─── Data segment ───
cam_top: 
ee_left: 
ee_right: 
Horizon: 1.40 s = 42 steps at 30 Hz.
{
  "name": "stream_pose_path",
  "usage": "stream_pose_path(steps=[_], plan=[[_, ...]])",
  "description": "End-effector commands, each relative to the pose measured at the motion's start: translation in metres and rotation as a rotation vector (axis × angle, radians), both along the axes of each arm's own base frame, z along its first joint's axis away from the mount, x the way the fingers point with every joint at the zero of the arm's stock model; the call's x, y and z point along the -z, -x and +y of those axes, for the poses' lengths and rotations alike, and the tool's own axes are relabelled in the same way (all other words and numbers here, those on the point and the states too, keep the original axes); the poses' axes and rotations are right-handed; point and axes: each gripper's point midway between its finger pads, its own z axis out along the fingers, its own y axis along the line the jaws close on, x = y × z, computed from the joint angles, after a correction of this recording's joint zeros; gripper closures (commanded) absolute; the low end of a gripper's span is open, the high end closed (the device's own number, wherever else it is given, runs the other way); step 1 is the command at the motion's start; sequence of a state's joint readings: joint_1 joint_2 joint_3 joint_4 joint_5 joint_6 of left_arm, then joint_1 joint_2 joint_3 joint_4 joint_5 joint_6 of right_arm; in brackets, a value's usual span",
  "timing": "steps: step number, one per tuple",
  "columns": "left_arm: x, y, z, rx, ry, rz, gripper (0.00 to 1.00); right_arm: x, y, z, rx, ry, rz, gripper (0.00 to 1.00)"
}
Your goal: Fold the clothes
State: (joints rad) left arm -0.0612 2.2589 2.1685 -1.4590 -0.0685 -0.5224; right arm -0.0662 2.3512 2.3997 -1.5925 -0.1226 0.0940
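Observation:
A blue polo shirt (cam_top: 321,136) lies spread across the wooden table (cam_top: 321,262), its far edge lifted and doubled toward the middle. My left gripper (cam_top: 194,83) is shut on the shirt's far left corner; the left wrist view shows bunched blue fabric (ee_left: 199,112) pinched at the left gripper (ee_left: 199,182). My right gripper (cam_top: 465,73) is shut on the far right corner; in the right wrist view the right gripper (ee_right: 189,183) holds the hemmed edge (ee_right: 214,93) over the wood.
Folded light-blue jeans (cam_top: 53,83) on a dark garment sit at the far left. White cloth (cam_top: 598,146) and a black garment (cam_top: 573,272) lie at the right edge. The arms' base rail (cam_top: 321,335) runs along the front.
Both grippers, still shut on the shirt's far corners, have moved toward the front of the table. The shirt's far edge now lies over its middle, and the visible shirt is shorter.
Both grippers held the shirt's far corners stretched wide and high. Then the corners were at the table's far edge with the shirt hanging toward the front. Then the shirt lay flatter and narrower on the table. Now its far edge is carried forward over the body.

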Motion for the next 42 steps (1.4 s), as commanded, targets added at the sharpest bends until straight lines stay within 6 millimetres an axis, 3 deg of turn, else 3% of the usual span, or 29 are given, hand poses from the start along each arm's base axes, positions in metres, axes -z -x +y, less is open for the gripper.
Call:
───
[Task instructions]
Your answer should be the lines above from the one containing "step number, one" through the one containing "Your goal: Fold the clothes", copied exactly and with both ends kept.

[Answer to the exercise]
  "timing": "steps: step number, one per tuple",
  "columns": "left_arm: x, y, z, rx, ry, rz, gripper (0.00 to 1.00); right_arm: x, y, z, rx, ry, rz, gripper (0.00 to 1.00)"
}
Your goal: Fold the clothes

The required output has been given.